Shakman found 374 Rutan-exempt positions at IDOT, which he said was an "extraordinary" number of policymaking positions at an agency which, according to state records, had just under 7,000 employees in December.

One employee identified in the public documents who was hired as a staff assistant is Tim Carroll, son of Leo Carroll of Teamsters Local 916, who is listed on the union website as executive assistant. The governor's accountability website shows Tim Carroll made $50,400 at Transportation last year.

A number for Tim Carroll could not be located Friday. An email left after hours through the Teamsters for Leo Carroll was not immediately returned.
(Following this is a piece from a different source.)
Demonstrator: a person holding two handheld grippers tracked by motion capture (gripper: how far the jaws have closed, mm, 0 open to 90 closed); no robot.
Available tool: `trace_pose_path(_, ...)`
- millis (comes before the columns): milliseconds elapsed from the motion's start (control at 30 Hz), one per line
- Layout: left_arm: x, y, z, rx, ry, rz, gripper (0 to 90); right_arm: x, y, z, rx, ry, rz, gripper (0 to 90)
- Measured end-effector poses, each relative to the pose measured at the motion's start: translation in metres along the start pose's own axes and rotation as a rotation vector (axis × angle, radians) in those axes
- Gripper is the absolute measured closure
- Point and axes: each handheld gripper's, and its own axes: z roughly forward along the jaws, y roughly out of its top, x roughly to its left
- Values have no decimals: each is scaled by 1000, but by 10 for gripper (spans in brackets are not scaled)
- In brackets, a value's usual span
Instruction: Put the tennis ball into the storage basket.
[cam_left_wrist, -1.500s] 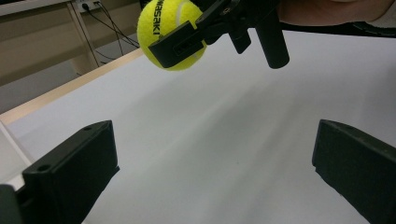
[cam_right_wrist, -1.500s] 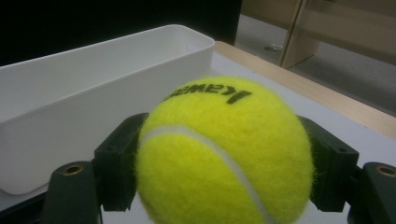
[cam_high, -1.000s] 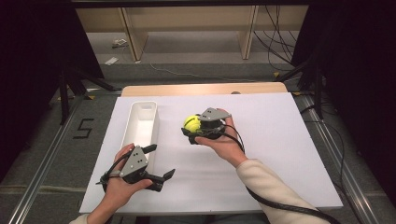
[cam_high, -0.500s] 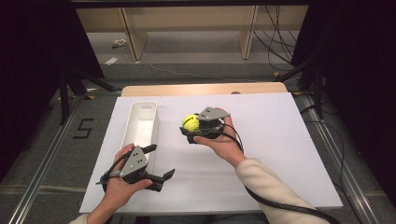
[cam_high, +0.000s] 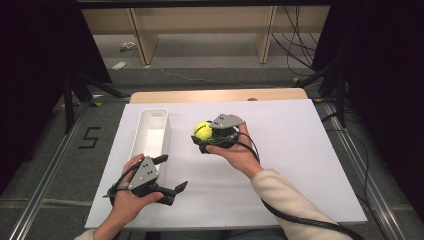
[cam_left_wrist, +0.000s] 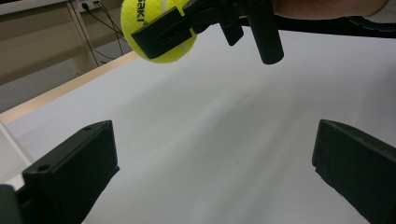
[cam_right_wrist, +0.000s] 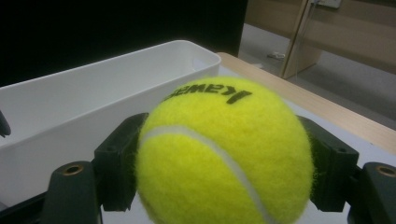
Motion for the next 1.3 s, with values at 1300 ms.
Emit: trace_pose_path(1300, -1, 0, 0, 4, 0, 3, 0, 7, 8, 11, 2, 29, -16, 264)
The BGA report prompted Shakman, for whom a 40-year-old anti-patronage decree is named, to file a motion in federal court this week asking for a monitor to investigate Quinn hiring. In it, he says he requested correspondence between the governor's office and IDOT regarding the filling of staff assistant positions. He made the request under the Freedom of Information Act in September 2013, but Quinn denied disclosure under an exception that allows withholding documents characterized as "preliminary" or in which opinions are expressed or policies formulated.

Anderson said Quinn's office offered the documents to Shakman Monday - the day before he filed his motion - but he did not accept them. Shakman said he did not want to hold up his lawsuit "just to get some documents."

"They recognized the judge was going to make them give them up. They're just trying to get ahead of the curve," Shakman said Friday. "If they had wanted to be more forthcoming, they could have released them last fall when I asked for them."

IDOT said the audit Quinn ordered was of 61 positions - those still classified as staff assistants - and that the state's personnel agency, the Department of Central Management Services, found that Rutan applied to 50 of them. IDOT said Rutan restrictions would be followed when filling those positions going forward but did not indicate that anyone would lose his job.

Anderson on Friday reported an updated number, saying that 48 of 60 posts were found to be misclassified and should be covered by Rutan rules.